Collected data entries
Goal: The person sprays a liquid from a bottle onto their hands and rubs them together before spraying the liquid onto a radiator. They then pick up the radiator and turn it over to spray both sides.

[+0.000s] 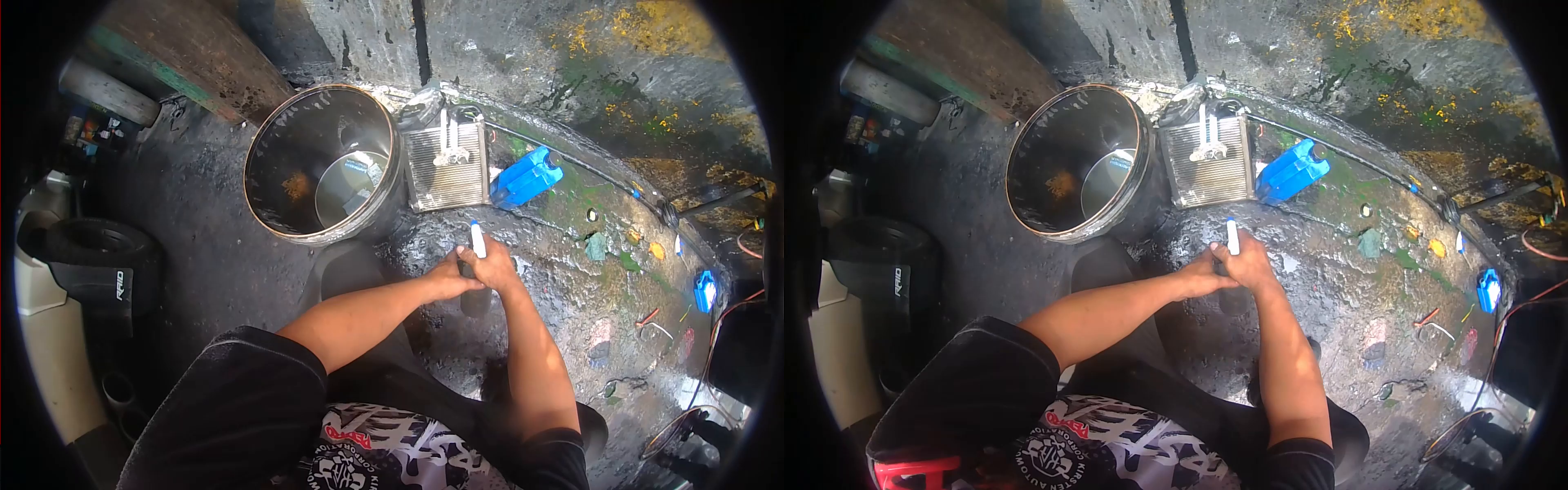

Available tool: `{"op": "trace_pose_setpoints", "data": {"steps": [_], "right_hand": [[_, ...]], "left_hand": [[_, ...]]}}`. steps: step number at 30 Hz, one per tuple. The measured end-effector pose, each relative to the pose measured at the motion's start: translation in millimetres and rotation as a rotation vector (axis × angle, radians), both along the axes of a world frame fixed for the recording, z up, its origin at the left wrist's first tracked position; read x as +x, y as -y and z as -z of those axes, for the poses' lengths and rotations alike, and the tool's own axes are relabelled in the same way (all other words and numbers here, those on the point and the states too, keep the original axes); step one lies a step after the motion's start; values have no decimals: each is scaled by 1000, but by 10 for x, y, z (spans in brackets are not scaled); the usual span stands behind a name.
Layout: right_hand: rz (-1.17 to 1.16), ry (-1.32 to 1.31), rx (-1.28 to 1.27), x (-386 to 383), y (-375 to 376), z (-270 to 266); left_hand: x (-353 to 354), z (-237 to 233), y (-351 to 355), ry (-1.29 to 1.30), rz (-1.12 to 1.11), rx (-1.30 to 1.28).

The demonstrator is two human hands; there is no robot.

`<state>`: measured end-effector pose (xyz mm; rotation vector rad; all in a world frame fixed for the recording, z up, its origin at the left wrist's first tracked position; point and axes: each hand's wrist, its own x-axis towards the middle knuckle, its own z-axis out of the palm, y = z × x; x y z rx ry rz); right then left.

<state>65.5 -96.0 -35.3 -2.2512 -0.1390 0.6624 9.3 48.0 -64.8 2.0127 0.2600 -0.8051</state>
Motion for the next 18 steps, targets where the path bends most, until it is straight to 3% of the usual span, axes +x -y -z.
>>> {"op": "trace_pose_setpoints", "data": {"steps": [3, 4, 8, 14, 18], "right_hand": [[-56, -128, 84, -23, -48, 94], [-82, -188, 109, -7, -45, 80], [-75, -208, 176, -30, -12, 281], [-156, -518, 311, -99, -44, 29], [-178, -583, 338, -158, -56, -153]], "left_hand": [[88, 311, -100, 123, -162, -194], [171, -166, -153, -103, -38, -283], [85, 272, -50, -19, -135, -132], [6, -450, -7, -110, -113, 156], [-101, -635, -1, 61, -213, 222]]}}
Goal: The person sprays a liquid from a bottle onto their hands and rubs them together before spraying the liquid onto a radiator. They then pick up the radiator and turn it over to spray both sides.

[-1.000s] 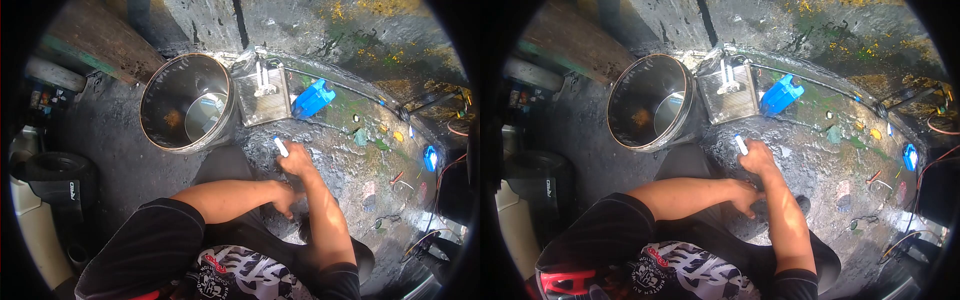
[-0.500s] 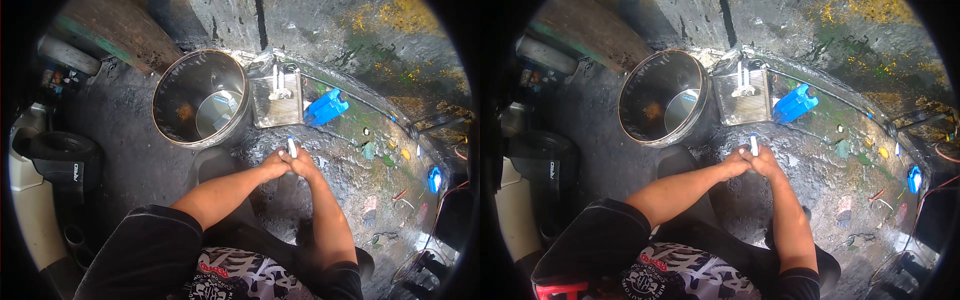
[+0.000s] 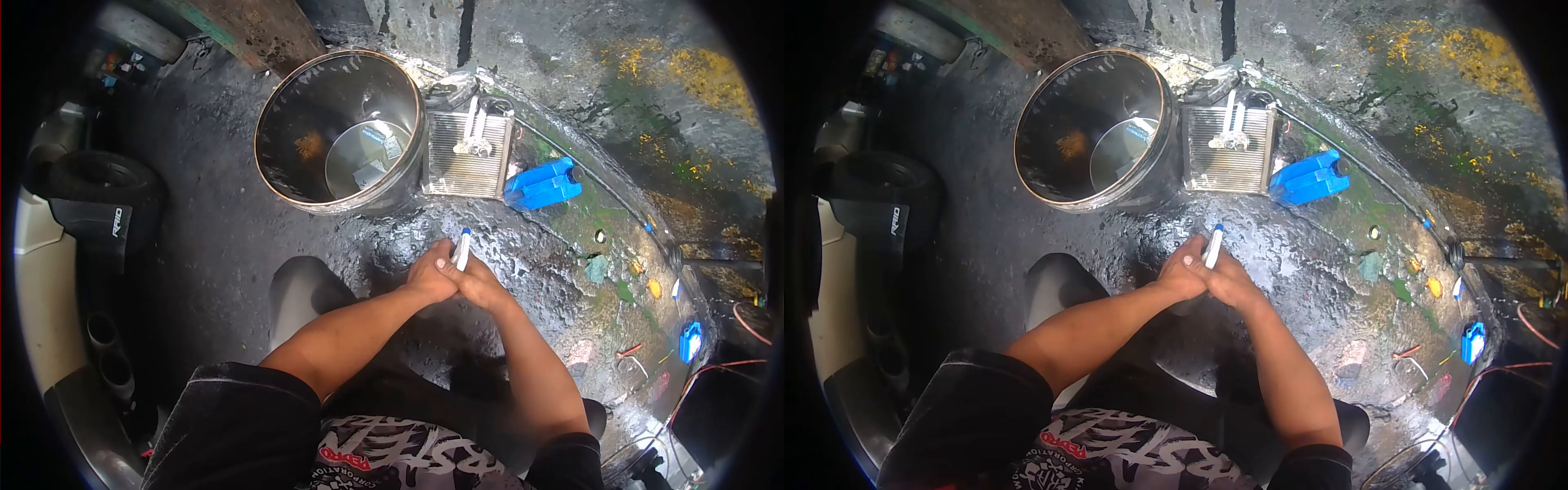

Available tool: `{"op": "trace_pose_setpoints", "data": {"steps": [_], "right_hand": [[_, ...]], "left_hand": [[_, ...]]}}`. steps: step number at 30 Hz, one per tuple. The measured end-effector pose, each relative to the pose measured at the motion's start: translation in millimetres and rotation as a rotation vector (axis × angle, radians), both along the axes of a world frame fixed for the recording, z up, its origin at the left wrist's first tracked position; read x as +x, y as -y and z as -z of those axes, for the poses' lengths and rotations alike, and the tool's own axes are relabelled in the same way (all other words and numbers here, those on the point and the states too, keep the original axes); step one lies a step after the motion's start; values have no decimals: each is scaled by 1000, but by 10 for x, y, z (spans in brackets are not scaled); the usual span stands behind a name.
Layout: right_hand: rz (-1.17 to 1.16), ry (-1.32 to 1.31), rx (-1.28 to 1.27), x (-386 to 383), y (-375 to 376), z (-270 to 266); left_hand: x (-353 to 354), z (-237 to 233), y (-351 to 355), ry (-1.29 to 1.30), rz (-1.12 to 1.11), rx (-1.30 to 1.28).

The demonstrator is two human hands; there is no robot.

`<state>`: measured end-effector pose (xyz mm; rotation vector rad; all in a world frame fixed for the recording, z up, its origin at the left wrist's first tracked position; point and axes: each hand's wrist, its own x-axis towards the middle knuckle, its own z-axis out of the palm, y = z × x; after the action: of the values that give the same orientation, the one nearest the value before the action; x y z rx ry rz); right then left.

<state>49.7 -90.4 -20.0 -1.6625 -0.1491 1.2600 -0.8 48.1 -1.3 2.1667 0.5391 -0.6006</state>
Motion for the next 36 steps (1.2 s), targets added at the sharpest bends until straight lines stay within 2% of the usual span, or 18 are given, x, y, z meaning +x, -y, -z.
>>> {"op": "trace_pose_setpoints", "data": {"steps": [3, 4, 7, 9, 12, 16, 19, 25, 27, 31, 34, 36], "right_hand": [[68, -75, 28, -135, 49, -187], [98, -106, 17, -200, 85, -234], [191, -203, 26, -347, 148, -351], [248, -241, 77, -448, 170, -297], [190, -26, 234, -564, 206, 33], [166, 31, 72, -600, 207, 57], [188, -20, 273, -592, 210, -207], [128, 9, 394, -558, 258, 20], [90, 44, 348, -516, 295, -17], [51, 120, 219, -468, 342, 35], [52, 111, 326, -455, 374, 94], [45, 125, 285, -451, 374, 94]], "left_hand": [[-19, -195, 11, -156, 50, -55], [-64, -176, 51, -147, 76, -32], [-224, -175, 217, -65, -68, 2], [-355, -45, 238, 40, 17, 62], [-443, 86, 266, 57, 58, 96], [-549, 115, 302, 119, -25, 105], [-555, -36, 317, 97, -16, 125], [-548, -81, 431, 121, -70, 184], [-512, -111, 421, 83, -53, 143], [-455, -204, 521, 57, -90, 215], [-455, -169, 506, 70, -46, 188], [-459, -158, 524, 83, -43, 205]]}}
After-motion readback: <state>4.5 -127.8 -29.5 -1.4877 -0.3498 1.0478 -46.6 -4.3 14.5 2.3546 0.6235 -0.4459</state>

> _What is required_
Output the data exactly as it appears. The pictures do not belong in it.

> _Written answer_
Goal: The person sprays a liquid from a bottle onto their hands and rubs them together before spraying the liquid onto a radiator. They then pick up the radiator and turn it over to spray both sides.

[+0.000s] 

Available tool: `{"op": "trace_pose_setpoints", "data": {"steps": [_], "right_hand": [[_, ...]], "left_hand": [[_, ...]]}}`. steps: step number at 30 Hz, one per tuple. The measured end-effector pose, each relative to the pose measured at the motion's start: translation in millimetres and rotation as a rotation vector (axis × angle, radians), both along the axes of a world frame fixed for the recording, z up, its origin at the left wrist's first tracked position; read x as +x, y as -y and z as -z of those axes, for the poses' lengths and rotations alike, and the tool's own axes are relabelled in the same way (all other words and numbers here, those on the point and the states too, keep the original axes); step one lies a step after the motion's start; values have no decimals: each is scaled by 1000, but by 10 for x, y, z (spans in brackets are not scaled); the usual span stands behind a name.
Layout: right_hand: rz (-1.17 to 1.16), ry (-1.32 to 1.31), rx (-1.28 to 1.27), x (-386 to 383), y (-375 to 376), z (-270 to 266); left_hand: x (-353 to 354), z (-237 to 233), y (-351 to 355), ry (-1.29 to 1.30), rz (-1.12 to 1.11), rx (-1.30 to 1.28).

The demonstrator is two human hands; there is no robot.

`<state>`: measured end-effector pose (xyz mm; rotation vector rad; all in a world frame fixed for the recording, z up, its origin at the left wrist's first tracked position; point and axes: each hand's wrist, its own x-axis towards the middle knuckle, its own z-axis out of the palm, y = z × x; x y z rx ry rz); right then left.

<state>65.5 -96.0 -35.3 -2.2512 -0.1390 0.6624 9.3 48.0 -64.8 2.0127 0.2600 -0.8051</state>
Motion for the next 18 steps, targets where the path bends most, until it is straight to 3% of the usual span, axes +x -y -z.
>>> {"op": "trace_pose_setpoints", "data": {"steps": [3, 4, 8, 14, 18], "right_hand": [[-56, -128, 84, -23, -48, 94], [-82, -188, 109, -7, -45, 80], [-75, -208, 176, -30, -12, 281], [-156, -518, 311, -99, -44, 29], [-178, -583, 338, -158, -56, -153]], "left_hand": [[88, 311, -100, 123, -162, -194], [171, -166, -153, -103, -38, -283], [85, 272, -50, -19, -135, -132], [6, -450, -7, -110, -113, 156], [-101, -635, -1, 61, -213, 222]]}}
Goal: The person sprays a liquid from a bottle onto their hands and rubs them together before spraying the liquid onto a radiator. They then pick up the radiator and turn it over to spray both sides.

[-1.000s] 
[-0.500s] 
[+0.000s] 

Available tool: `{"op": "trace_pose_setpoints", "data": {"steps": [_], "right_hand": [[_, ...]], "left_hand": [[_, ...]]}}`. steps: step number at 30 Hz, one per tuple. The measured end-effector pose, each relative to the pose measured at the motion's start: translation in millimetres and rotation as a rotation vector (axis × angle, radians), both along the axes of a world frame fixed for the recording, z up, its origin at the left wrist's first tracked position; read x as +x, y as -y and z as -z of those axes, for the poses' lengths and rotations alike, and the tool's own axes are relabelled in the same way (all other words and numbers here, those on the point and the states too, keep the original axes); step one lies a step after the motion's start; values have no decimals: each is scaled by 1000, but by 10 for x, y, z (spans in brackets are not scaled); the usual span stands behind a name.
Layout: right_hand: rz (-1.17 to 1.16), ry (-1.32 to 1.31), rx (-1.28 to 1.27), x (-386 to 383), y (-375 to 376), z (-270 to 266); left_hand: x (-353 to 354), z (-237 to 233), y (-351 to 355), ry (-1.29 to 1.30), rz (-1.12 to 1.11), rx (-1.30 to 1.28).

The demonstrator is two human hands; there is no robot.

`<state>`: measured end-effector pose (xyz mm; rotation vector rad; all in a world frame fixed for the recording, z up, its origin at the left wrist's first tracked position; point and axes: each hand's wrist, its own x-axis towards the middle knuckle, its own z-axis out of the palm, y = z × x; after the action: of the values that give the same orientation, the one nearest the value before the action; x y z rx ry rz); right then left.

<state>49.7 -90.4 -20.0 -1.6625 -0.1491 1.2600 -0.8 48.1 -1.3 2.1667 0.5391 -0.6006</state>
Motion for the next 36 steps (1.2 s), targets added at the sharpest bends until straight lines stay within 2% of the usual span, or 18 are given, x, y, z meaning +x, -y, -z.
>>> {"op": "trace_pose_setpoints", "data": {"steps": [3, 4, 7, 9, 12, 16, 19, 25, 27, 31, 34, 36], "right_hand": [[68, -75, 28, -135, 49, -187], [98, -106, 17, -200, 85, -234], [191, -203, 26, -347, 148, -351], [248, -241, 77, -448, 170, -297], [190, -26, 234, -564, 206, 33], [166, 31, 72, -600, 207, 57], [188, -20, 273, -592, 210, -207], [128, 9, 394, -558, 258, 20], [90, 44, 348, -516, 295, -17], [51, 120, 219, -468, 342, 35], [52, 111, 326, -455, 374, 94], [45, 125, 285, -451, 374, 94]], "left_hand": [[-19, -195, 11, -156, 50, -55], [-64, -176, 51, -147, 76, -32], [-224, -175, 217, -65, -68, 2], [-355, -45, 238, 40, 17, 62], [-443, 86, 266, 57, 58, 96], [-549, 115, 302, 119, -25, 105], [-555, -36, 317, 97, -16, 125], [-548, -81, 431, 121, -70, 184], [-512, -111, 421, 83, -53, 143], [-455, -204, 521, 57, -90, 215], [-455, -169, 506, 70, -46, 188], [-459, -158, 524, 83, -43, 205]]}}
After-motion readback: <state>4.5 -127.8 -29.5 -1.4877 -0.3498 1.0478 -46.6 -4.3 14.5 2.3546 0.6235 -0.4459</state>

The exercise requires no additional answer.